Catherine Trautmann, ministre de la Culture et de la Communication, vient d’annoncer une série de mesures visant à moderniser la presse. Ça doit être mon côté archaïque, mais lorsque j’entends parler de « moderniser la presse », je prends peur. Je tends l’oreille. Et j’ai bien raison.
Cette fois, donc, c’est au tour de la presse d’être modernisée. La commission ad hoc a tranché : la presse quotidienne sera modernisée par la mise en place d’un « fonds de modernisation de la presse quotidienne et assimilée ». On ne saurait être plus socialiste. Ce fonds soutiendra des projets destinés à « augmenter la productivité des entreprises » et à favoriser « l’amélioration du contenu rédactionnel et la diversification vers de nouveaux supports ».

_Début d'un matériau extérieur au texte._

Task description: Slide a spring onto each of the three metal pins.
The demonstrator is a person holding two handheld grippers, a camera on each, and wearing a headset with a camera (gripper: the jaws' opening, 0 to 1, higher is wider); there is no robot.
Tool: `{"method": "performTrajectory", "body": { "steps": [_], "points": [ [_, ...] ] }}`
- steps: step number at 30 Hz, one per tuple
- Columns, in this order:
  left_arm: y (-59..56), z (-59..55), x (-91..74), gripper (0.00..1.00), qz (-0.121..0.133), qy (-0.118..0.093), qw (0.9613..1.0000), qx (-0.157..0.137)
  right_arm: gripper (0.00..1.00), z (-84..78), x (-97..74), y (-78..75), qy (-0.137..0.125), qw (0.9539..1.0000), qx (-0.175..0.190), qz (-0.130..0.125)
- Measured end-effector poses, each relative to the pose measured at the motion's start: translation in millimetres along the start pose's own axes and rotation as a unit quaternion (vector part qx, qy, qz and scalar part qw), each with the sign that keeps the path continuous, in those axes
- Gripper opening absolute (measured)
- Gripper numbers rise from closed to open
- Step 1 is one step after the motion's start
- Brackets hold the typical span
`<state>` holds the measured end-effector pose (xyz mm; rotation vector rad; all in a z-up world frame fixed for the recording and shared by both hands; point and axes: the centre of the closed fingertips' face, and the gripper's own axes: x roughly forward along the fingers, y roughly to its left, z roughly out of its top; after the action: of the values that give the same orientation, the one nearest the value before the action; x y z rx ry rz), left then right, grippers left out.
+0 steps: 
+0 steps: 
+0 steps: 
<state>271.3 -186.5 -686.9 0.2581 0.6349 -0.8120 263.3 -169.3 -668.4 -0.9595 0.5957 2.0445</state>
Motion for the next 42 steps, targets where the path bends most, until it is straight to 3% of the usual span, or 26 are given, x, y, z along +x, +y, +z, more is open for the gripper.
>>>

Qu’« augmenter la productivité des entreprises » soit une preuve de modernité, c’est une chose acquise, mais que cette « augmentation de productivité » de la presse puisse contribuer à « l’amélioration du contenu rédactionnel » n’autorise qu’une conclusion, et celle-ci est bien triste : c’est que par amélioration du contenu rédactionnel, on entende amélioration de sa pauvreté.
Alors, oui, on peut augmenter la productivité du Monde : on peut même doubler son volume, en recopiant les communiqués de presse et en supprimant les analyses. Le journal n’en sera que plus moderne. Je suis persuadé que les journalistes du Monde sont infiniment moins « productifs » que les agenciers. Ils sont obligés de réfléchir, ils perdent du temps. Ils devront s’adapter.
« L’intégration de la déontologie dans la formation des journalistes sera favorisée », apprenait-on également de source gouvernementale. L’intégrer dans la formation, c’est bien ; l’intégrer dans la profession, ce serait mieux.
La seule modernisation valable, pour la presse, s’appellerait l’indépendance. L’amélioration des contenus exigerait donc avant tout que la presse se libère de l’influence des industriels et de celle des marchés. C’est une mesure qu’on a dû oublier.